Cruel tyrant and dear leader

Kim Jong-il's legacy of terror will be confined to history books

Last updated:
3 MIN READ
Reuters
Reuters
Reuters

Seoul: Kim Jong-il, the North Korean leader who died on Saturday, will enter the history books as one of the world's cruellest tyrants, following a reign of terror during which he developed nuclear weapons while his compatriots starved.

The reclusive Kim was often portrayed in the West as a caricature of a mad dictator: a gluttonous playboy who compensated for his short stature with a bouffant hairdo and platform shoes, an internet addict who had more than 20,000 DVDs.

But contrary to the popular impression of Kim as a madman, Madeleine Albright, the former US secretary of state who met him in Pyongyang in 2000, said that Kim "was not delusional".

"I found him very much on top of his brief," she said in her memoir, Madam Secretary.

Indeed, Kim used calculated brinkmanship to keep the world at bay, while at home he wreaked havoc.
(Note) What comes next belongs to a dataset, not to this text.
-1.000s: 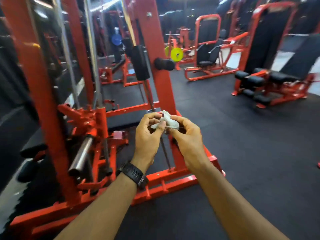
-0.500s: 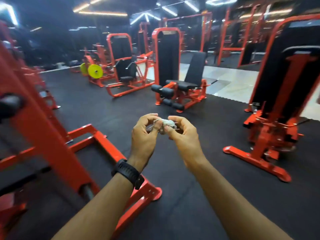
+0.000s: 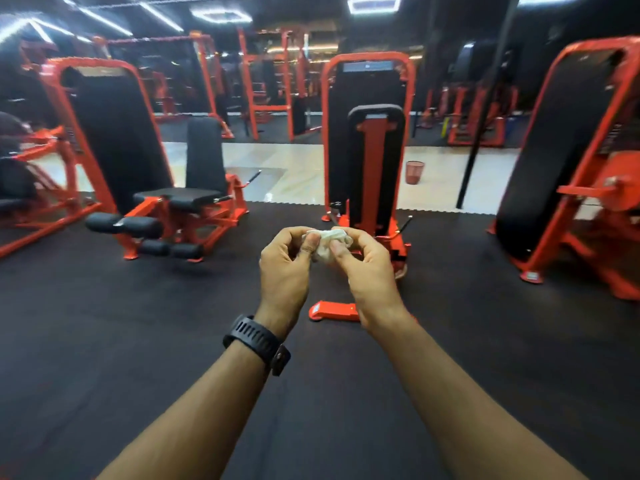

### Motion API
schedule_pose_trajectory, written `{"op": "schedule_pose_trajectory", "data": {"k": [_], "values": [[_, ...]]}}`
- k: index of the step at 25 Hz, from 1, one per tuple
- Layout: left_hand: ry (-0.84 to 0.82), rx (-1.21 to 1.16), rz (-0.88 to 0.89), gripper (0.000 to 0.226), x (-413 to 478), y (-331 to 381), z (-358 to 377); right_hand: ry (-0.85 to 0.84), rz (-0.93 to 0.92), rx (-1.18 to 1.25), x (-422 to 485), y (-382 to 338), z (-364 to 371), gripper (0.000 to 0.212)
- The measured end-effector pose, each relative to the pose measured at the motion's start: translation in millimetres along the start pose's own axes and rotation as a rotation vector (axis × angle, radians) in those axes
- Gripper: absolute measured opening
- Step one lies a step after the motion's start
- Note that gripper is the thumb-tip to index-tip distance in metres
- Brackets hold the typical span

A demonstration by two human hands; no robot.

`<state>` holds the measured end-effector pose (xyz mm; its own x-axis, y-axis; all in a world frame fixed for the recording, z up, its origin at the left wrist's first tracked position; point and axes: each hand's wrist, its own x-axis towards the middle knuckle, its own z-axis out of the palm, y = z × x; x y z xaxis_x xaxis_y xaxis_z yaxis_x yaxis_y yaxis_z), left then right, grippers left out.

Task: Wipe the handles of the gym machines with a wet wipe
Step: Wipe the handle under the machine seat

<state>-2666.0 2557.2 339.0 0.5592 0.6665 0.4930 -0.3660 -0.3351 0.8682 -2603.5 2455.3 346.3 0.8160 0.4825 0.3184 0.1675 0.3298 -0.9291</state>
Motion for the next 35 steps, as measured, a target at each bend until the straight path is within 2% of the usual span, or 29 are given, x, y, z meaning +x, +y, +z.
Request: {"op": "schedule_pose_trajectory", "data": {"k": [6, 9, 11, 15, 19, 22, 26, 30, 35], "values": [[-0.206, -0.054, 0.007, 0.007, 138.2, -78.2, 65.5, 0.185, 0.037, 0.041, 137.6, 34.5, -24.9, 0.020], [-0.268, -0.076, -0.022, 0.007, 182.2, -115.9, 101.2, 0.276, 0.024, 0.011, 186.7, 54.2, -43.9, 0.025], [-0.319, -0.083, -0.024, 0.005, 206.6, -144.7, 131.2, 0.328, 0.006, -0.002, 219.1, 71.9, -62.6, 0.020], [-0.386, -0.080, -0.059, 0.005, 251.8, -202.5, 210.6, 0.430, 0.006, 0.013, 289.1, 113.4, -124.0, 0.012], [-0.442, -0.022, -0.083, 0.005, 299.5, -263.6, 297.5, 0.445, 0.123, 0.030, 363.1, 149.5, -196.8, 0.018], [-0.386, 0.023, -0.100, 0.009, 341.3, -308.3, 365.1, 0.460, 0.151, -0.020, 429.4, 169.8, -254.8, 0.024], [-0.384, 0.047, -0.157, 0.016, 378.2, -357.9, 439.3, 0.497, 0.176, -0.062, 509.0, 196.7, -323.5, 0.018], [-0.346, 0.140, -0.170, 0.011, 417.6, -423.8, 523.0, 0.418, 0.262, -0.149, 594.2, 246.1, -395.8, 0.016], [-0.249, 0.186, -0.315, 0.013, 469.7, -523.0, 631.0, 0.365, 0.308, -0.272, 713.4, 317.7, -493.4, 0.033]]}}
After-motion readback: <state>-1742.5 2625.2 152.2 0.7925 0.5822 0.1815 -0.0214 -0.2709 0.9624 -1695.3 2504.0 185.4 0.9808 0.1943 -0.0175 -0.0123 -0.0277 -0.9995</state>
He promoted a pervasive personality cult that saw him and his father, the state's founder Kim Il-sung, revered as deities, and used an unimaginable level of fear to keep the populace under control.

Humanitarian disasters

Any misstep — suggesting even to one's wife that Kim's economic policies might not be the best, or watching a South Korean film — could land not just the perpetrator but their entire family in a political prison.
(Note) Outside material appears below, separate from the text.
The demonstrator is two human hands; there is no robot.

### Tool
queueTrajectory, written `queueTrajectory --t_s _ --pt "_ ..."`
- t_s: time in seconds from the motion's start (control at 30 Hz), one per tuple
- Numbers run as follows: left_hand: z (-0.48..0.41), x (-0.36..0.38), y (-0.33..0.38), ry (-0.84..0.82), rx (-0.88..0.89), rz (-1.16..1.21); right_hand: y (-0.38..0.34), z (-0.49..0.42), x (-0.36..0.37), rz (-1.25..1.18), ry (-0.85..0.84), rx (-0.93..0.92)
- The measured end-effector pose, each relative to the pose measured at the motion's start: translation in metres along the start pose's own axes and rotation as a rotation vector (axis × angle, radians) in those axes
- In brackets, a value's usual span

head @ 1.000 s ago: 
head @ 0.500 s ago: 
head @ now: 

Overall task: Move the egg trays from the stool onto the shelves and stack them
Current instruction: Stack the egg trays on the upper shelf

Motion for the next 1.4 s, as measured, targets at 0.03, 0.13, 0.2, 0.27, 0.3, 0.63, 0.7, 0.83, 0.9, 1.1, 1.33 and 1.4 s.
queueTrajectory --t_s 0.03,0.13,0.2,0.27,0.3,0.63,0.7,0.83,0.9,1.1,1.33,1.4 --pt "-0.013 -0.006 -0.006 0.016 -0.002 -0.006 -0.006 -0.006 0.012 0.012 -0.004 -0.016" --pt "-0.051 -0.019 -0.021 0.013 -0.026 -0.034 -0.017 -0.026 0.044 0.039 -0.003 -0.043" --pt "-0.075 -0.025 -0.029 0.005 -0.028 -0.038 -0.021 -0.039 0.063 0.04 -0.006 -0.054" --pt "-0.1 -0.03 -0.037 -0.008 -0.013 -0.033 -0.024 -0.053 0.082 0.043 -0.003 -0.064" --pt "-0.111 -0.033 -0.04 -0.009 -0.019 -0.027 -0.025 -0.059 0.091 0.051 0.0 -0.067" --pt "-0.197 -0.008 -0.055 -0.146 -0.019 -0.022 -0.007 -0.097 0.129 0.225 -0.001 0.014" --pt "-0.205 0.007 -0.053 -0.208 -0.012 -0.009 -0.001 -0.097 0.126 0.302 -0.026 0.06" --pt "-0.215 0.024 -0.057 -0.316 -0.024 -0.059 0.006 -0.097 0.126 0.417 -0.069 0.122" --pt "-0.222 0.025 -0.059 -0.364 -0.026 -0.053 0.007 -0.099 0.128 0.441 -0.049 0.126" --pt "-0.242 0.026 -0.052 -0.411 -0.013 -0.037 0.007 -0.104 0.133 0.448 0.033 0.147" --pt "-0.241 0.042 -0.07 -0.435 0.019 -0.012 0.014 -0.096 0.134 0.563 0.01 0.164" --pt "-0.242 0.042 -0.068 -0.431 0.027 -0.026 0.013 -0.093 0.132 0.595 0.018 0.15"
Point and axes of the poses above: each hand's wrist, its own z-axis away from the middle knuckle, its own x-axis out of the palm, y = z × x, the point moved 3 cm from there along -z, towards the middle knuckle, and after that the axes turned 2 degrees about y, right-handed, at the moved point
In one of the worst humanitarian disasters of the 20th century, Kim allowed as many as three million people — more than ten per cent of the population — to starve to death during the mid-1990s in a famine resulting from decades of economic and agricultural mismanagement. All the while, he was leading a lavish lifestyle.

Konstantin Pulikovsky, a Russian official who accompanied Kim on a train journey to Moscow (Kim was terrified of flying), described how live lobsters and roasted donkey were flown in to supply the train each day.

"I am the object of criticism around the world," Pulikovsky quoted Kim as saying in his book about the journey. "But I think that since I am being discussed, then I am on the right track."

According to state propaganda, Kim was born on Mount Paekdu, the spiritual home of the Korean people, underneath a bright star. In reality, he was believed to have been born in 1941 in a Soviet Army camp near Khabarovsk, in the Russian far east, where his father was exiled.

He spent parts of his childhood in China after his father invaded US-backed South Korea, sparking the three-year Korean war in 1950, but later attended Kim Il-sung University, majoring in political science.

In 1991, Kim was put in charge of the military — despite never having served himself — until his father died in 1994.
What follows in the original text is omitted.